The task>
For each line below, check for "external"; give only the total of lines where it occurs.

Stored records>
________

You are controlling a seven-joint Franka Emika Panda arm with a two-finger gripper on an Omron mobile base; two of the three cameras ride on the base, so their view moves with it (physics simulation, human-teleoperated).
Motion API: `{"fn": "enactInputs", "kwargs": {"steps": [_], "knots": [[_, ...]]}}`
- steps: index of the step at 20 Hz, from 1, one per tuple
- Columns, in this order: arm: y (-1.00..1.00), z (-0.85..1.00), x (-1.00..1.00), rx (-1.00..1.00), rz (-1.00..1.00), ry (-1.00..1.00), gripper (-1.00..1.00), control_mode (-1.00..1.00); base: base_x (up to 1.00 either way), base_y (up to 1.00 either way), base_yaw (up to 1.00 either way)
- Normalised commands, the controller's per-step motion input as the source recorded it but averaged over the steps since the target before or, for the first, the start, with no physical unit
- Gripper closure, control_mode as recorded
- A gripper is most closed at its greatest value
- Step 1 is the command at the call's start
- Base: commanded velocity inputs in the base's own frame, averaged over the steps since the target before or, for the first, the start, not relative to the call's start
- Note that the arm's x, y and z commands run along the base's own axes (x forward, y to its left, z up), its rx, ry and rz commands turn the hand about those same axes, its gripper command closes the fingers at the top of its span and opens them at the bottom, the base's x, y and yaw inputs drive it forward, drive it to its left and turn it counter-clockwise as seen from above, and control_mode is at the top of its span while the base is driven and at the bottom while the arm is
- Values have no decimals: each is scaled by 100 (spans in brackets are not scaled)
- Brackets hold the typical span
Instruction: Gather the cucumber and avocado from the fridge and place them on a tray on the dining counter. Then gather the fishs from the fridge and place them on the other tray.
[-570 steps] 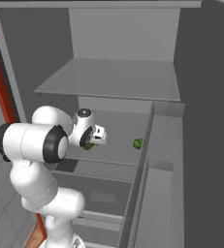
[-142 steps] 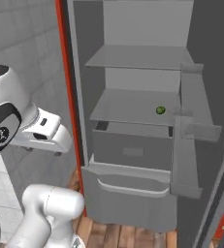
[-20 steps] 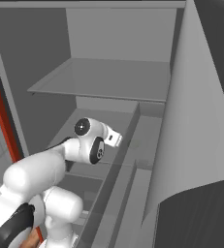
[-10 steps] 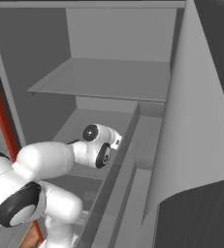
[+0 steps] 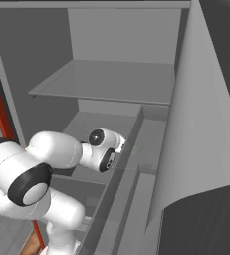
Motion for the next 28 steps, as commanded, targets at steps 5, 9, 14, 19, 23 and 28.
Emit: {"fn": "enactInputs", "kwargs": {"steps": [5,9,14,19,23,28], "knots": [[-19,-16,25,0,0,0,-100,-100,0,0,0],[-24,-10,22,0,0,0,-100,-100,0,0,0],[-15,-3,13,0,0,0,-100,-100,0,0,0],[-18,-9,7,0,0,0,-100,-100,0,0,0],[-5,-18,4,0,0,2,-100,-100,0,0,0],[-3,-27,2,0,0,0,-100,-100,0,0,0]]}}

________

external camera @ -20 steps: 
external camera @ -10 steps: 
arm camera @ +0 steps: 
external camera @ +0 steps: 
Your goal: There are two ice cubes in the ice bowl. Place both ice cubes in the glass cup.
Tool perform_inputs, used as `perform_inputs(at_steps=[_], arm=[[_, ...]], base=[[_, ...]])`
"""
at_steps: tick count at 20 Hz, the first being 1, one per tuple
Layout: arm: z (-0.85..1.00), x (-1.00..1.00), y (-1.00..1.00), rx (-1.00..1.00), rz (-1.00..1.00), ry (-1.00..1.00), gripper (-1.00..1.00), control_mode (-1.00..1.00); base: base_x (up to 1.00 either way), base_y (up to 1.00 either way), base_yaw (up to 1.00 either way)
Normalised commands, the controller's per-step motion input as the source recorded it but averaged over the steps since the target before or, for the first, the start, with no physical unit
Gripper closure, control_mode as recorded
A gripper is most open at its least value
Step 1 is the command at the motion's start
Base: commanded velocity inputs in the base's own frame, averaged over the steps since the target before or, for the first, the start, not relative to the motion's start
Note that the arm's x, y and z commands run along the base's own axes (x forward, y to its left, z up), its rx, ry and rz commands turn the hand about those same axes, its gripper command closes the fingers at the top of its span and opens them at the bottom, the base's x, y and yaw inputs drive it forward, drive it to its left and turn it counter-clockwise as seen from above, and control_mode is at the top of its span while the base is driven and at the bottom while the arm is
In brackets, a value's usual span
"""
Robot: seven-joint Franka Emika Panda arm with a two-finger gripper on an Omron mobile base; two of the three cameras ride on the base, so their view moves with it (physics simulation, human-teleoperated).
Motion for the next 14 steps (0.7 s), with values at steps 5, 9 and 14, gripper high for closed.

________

Solution>
3